I am new with ElasticSeach, and currently working with OpenSearch from AWS OpenSearch service. In Dev Tools, I have the following query:
GET _search
{
"from": 0,
"size": 10,
"query": {
"bool": {
"must_not": [
{
"regexp": {
"handler_id": "[^_*\\-.;?#$%^@!`,/?+()~<>:'\\[\\]{}]*`"
}
}
],
"must": [
{
"regexp": {
"handler_id": "~([^.])*[A-Za-z]{2}[a-zA-Z0-9]{2}[0-9]{8}"
}
}
]
}
},
"sort": [
{
"handler_id.keyword": {
"order": "asc"
}
}
]
}
The above query supposed to get all handler_id without special characters on it, and then also meet the must
format. It works, but it always return this handler_id = .MP4137879580
. I also tried regex ^[A-Za-z]{2}[a-zA-Z0-9]{2}[0-9]{8}(?![^.]+$)
, then "~([^
.])*[A-Za-z]{2}[a-zA-Z0-9]{2}[0-9]{8}"
to escape dot, but the id still showed up.

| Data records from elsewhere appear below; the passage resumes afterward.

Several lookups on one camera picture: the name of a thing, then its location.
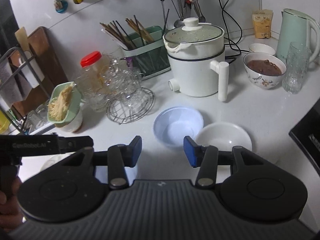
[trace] ribbed gray surface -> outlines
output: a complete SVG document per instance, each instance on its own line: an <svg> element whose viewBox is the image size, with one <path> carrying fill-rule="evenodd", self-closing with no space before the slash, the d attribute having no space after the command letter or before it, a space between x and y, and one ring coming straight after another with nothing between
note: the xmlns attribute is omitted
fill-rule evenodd
<svg viewBox="0 0 320 240"><path fill-rule="evenodd" d="M189 180L143 181L113 191L89 216L65 224L27 221L10 233L14 240L308 240L299 221L259 225L227 212L211 191Z"/></svg>

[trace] power cord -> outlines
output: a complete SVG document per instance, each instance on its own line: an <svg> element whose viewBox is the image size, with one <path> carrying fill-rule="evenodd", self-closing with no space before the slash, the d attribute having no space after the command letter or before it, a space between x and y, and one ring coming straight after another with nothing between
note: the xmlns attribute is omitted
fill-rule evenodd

Please give me some pointer on how to troubleshoot this problem. Thank you!
TLDR:
GET _search
{
"from": 0,
"size": 10,
"query": {
"bool": {
"must": [
{
"regexp": {
"handler_id.keyword": "~([^.])*[A-Za-z]{2}[a-zA-Z0-9]{2}[0-9]{8}"
}
},
{
"regexp": {
"handler_id.keyword": "[^_*\\-.;?#$%^@!`,/?+()~<>:'\\[\\]{}].*"
}
}
]
}
},
"sort": [
{
"handler_id.keyword": {
"order": "asc"
}
}
]
}
This was tested that on elasticsearch. Sorry, I am not using opensearch and have not plans to start, but it is trivial enough so it should work.
There are several problems in your query.

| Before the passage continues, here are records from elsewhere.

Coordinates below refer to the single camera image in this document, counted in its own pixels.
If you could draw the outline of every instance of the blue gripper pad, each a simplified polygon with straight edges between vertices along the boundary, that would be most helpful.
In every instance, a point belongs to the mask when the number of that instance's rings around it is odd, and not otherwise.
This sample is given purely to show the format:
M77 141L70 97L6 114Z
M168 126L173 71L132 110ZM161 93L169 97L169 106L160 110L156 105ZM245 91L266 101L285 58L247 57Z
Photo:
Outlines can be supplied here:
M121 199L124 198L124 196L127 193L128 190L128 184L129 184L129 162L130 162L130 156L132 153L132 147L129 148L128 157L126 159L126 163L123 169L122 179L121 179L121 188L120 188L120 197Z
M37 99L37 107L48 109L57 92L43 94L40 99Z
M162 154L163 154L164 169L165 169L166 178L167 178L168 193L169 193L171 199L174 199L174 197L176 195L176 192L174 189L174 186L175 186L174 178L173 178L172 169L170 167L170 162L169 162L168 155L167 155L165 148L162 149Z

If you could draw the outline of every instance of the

The first one is that by default, elasticsearch indexes each record twice - one time in an analyzed form and another time in non-analyzed form. The analyzed form is stored in handler_id
and for your test string it is converted into mp4137879580
(lowercase split by spaces with punctuation removed). In the handler_id.keyword
your original string is indexed as is. So, when you use handler_id
in regexp you are search these converted strings instead of original strings. So, the first fix is to use handler_id.keyword
in your query.
The second issue is that regexp
contains an extra back tick at the end, which doesn't match. Just remove it.
The third issue is that you are using double negative here. First you find all handler_ids that don't contain punctuation, and then you wrapping it into must_not
essentially saying "I don't want any of these". So you need to with either move your regex into must
or change your regex to match handlers with punctuation and keep it in must_not
. I picked the first solution in my example.